DiskPressure Unknown Thu, 26 Feb 2026 21:33:08 -0700 Thu, 26 Feb 2026 21:34:43 -0700 NodeStatusUnknown Kubelet stopped posting node status.
PIDPressure Unknown Thu, 26 Feb 2026 21:33:08 -0700 Thu, 26 Feb 2026 21:34:43 -0700 NodeStatusUnknown Kubelet stopped posting node status.
Ready Unknown Thu, 26 Feb 2026 21:33:08 -0700 Thu, 26 Feb 2026 21:34:43 -0700 NodeStatusUnknown Kubelet stopped posting node status.
The kubectl top node will show no status for CPU and Memory usages.

# kubectl top node

NAME CPU(cores) CPU% MEMORY(bytes) MEMORY%
cp-name-hndtr-mqn4m 528m 27% 1488Mi 108%
worker-name-np-6ora-sjp8qbk 81m 4% 1199Mi 87%
worker-name-np-6ora-sjx4txq 77m 3% 1131Mi 82%
worker-name-np-6ora-sjwrz65 <unknown> <unknown> <unknown> <unknown>
shh to the problematic node is faling or Intermediate faling.
capi keeps marking the node as unhealthy and the node will get recreated if it didn't got back to Ready state before reaching the Ready=False timeout threshold set on the MachineHealthCheck

+++var/log/pods/svc-tkg-domain-c142716_capi-controller-manager-685d788c7d-qrqdc_######-#######-05062c3afa90/manager/0.log+++

2026-02-17T20:09:18.849295755Z stderr F I0217 20:09:18.849132 1 recorder.go:104] "Machine cluster-name-lnw/worker-name-np-6ora-sjwrz65 has unhealthy Node " logger="events" type="Normal" object={"kind":"Machine","namespace":"cluster-ns","name":"worker-name-np-6ora-sjwrz65","uid":"a8015209-####_#####-556447f8583a","apiVersion":"cluster.x-k8s.io/v1beta1","resourceVersion":"40870933"} reason="DetectedUnhealthy"
2026-02-17T20:09:18.872372531Z stderr F I0217 20:09:18.872282 1 recorder.go:104] "Machine cluster-name-lnw/worker-name-np-6ora-sjwrz65 has unhealthy Node " logger="events" type="Normal" object={"kind":"Machine","namespace":"cluster-ns","name":"worker-name-np-6ora-sjwrz65","uid":"a8015209-####_#####-556447f8583a","apiVersion":"cluster.x-k8s.io/v1beta1","resourceVersion":"40870938"} reason="DetectedUnhealthy"
The node is not showing any Memory or CPU high usages from the vCenter side.
Search the virtual machines based on IP address in vCenter will show another virtual machine with the same iP address.
- Log in to your vCenter Server using the vSphere Client web interface.
- Use the global search bar at the top of the interface and simply type the IP address.
- The search results should filter and display the matching VM/VMs.

Environment

VMware vSphere Kubernetes Service

Cause

The VKS cluster node enters a NotReady state during an IP conflict because the Kubelet (the agent on the node) can no longer maintain a reliable heartbeat with the kube-apiserver

Resolution

Correct the IP address duplication.

Additional Information

If searching the virtual machines based on IP address in vCenter did not show any duplicate IP address you can try to the following steps to confirm if the node getting into NotReady state is due to a duplicate IP address or not .
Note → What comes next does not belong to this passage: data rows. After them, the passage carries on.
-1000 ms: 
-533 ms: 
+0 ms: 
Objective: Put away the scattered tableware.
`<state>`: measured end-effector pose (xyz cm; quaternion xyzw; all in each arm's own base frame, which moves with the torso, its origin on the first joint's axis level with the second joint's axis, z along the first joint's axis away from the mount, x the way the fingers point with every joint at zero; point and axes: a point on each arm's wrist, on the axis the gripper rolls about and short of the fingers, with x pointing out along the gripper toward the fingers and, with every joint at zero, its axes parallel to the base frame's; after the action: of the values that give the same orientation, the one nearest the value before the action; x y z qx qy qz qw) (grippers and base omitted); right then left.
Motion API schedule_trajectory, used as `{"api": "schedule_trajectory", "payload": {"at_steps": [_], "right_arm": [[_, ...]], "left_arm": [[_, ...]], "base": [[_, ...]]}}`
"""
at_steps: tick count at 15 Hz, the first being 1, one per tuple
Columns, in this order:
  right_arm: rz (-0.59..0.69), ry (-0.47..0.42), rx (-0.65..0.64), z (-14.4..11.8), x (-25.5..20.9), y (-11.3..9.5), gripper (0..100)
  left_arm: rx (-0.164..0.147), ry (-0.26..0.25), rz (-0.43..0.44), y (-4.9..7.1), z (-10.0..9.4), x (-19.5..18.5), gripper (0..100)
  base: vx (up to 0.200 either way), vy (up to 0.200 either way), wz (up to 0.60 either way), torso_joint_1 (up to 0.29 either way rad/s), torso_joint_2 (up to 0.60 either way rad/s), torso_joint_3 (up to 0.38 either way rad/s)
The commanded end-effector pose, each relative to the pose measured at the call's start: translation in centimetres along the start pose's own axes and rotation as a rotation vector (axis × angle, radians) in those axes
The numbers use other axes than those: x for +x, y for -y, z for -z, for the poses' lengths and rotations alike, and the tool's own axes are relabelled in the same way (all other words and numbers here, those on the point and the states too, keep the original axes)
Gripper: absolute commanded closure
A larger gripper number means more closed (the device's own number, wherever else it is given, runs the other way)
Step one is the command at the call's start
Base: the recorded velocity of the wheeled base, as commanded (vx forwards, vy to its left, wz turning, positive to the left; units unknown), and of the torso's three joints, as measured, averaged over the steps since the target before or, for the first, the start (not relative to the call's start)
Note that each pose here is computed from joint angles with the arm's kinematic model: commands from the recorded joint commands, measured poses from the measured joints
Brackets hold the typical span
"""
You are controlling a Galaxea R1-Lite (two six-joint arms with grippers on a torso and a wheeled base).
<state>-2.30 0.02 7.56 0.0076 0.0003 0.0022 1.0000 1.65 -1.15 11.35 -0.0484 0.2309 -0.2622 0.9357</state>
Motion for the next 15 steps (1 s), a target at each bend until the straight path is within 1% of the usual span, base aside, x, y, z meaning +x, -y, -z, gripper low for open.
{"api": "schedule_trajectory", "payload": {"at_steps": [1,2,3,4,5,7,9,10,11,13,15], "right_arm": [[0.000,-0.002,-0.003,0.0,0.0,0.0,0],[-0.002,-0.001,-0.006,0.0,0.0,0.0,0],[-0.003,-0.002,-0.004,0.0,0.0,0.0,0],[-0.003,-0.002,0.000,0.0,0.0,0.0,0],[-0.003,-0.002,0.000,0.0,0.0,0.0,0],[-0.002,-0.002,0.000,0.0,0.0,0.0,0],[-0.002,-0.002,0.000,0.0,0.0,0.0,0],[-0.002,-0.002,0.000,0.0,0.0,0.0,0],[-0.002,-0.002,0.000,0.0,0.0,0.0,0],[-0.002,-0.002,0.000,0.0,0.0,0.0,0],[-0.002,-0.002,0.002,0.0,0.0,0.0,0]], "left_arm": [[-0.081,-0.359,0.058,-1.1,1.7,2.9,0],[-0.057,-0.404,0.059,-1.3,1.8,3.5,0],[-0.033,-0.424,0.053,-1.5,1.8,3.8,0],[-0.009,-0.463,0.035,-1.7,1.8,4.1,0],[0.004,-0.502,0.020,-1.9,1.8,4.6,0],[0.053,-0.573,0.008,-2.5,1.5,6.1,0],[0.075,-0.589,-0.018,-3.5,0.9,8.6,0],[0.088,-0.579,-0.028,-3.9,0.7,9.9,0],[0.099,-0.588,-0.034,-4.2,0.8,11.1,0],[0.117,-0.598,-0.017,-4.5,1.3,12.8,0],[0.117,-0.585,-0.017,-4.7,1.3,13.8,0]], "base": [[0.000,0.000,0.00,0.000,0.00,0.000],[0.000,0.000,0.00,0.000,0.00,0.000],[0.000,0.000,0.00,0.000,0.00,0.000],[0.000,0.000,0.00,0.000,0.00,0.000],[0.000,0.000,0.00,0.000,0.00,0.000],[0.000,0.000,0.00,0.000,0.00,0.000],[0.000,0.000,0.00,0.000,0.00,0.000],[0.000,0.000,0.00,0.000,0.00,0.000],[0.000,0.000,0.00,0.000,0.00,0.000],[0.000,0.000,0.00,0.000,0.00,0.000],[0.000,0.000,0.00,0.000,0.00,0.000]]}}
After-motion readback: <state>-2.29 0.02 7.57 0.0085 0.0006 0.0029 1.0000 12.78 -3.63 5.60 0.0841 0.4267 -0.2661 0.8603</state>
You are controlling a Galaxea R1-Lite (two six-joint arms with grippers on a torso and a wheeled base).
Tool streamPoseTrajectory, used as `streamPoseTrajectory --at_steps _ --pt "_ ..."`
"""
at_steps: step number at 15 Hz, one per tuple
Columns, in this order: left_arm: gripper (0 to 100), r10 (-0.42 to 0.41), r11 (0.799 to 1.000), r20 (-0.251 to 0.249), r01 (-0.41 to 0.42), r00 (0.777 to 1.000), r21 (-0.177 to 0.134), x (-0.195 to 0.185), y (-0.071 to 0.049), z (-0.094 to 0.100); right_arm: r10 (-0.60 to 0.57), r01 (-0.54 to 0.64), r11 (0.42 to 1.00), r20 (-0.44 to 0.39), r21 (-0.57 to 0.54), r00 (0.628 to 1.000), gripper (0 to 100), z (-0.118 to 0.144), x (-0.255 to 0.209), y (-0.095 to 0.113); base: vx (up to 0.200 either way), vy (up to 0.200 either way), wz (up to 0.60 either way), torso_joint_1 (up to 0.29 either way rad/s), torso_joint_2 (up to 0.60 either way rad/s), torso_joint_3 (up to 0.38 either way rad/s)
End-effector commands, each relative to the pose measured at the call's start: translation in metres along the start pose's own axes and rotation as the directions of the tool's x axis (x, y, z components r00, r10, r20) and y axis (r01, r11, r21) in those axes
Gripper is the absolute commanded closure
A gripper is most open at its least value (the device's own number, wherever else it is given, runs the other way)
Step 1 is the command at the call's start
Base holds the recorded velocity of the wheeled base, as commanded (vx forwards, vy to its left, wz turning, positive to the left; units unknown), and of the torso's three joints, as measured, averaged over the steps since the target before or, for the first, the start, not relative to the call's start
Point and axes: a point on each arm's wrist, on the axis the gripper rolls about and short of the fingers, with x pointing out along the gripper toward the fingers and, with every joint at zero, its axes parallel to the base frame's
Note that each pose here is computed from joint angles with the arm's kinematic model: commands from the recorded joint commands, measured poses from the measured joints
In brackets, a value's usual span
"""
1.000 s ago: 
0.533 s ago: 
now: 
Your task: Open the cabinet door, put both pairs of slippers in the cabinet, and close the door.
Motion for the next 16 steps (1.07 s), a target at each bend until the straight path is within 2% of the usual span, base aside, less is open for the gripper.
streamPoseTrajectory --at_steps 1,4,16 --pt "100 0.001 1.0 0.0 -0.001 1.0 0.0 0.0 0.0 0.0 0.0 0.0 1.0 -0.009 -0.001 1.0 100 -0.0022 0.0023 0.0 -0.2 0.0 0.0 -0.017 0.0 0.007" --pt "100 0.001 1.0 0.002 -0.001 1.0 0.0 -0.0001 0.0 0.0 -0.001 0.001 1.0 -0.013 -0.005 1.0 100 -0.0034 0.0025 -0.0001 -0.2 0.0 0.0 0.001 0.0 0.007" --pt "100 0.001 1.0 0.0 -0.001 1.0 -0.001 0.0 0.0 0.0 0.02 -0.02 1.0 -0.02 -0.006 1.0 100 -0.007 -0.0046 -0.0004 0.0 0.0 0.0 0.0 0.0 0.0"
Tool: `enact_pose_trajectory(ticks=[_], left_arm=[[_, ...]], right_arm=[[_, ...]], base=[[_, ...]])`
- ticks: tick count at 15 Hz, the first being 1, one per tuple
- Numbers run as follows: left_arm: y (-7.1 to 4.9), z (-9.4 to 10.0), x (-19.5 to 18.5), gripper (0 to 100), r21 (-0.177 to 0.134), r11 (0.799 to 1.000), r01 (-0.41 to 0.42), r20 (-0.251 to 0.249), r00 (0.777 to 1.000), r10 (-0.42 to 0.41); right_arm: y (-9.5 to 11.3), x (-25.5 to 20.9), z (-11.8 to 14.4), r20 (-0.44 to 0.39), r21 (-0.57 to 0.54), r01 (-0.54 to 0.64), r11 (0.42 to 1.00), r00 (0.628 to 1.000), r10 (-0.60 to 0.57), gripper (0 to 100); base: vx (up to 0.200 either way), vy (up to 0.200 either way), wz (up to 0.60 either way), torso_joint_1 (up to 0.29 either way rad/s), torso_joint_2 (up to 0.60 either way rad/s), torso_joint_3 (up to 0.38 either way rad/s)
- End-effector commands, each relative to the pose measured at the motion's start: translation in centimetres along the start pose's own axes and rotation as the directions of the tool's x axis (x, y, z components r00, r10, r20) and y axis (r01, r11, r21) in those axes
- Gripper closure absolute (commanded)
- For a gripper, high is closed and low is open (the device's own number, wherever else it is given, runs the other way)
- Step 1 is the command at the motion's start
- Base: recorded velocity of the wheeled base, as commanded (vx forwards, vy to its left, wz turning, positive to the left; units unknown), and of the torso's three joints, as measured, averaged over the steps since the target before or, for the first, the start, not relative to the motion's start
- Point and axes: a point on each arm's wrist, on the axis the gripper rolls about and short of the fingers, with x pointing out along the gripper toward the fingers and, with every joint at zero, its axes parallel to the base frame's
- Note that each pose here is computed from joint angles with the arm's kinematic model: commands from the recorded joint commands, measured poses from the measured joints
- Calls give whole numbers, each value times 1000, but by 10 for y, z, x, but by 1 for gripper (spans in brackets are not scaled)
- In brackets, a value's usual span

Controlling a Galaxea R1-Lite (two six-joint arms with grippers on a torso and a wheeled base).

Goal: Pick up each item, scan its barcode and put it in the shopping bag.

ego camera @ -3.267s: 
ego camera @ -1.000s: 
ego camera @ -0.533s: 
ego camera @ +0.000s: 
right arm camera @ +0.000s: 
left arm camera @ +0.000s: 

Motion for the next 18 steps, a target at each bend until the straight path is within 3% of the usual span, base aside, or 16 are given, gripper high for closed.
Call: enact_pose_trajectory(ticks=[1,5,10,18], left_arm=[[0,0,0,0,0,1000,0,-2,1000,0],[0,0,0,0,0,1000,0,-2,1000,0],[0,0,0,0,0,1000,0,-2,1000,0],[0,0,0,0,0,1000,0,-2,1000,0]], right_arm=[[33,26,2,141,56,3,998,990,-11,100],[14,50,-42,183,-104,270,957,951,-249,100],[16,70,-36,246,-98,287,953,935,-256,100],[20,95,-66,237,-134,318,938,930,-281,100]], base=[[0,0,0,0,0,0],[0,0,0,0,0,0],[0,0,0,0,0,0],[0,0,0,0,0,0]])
Disconnect the nic for the virtual machine (of the problematic node that in NotReady state) using the VMware Host Client
1. Log in: Open the VMware Host Client by entering the ESXi host IP address in a web browser.
2. Locate VM: Click on Virtual Machines in the navigator pane and select the target VM.
3. Edit Settings: Click Edit in the top menu bar.
4. Toggle NIC State:
  - Expand the Network Adapter section.
  - Disconnect : uncheck the Connected box.
5. Save: Click Save.
Check if you can ssh or ping the problematic node IP address.
- if you can then Correct the IP address duplication.
- If can not then this is not a duplicate IP address issue, and you will need to login from the virule machine console to invistigate what causing the node to get into NotReady state.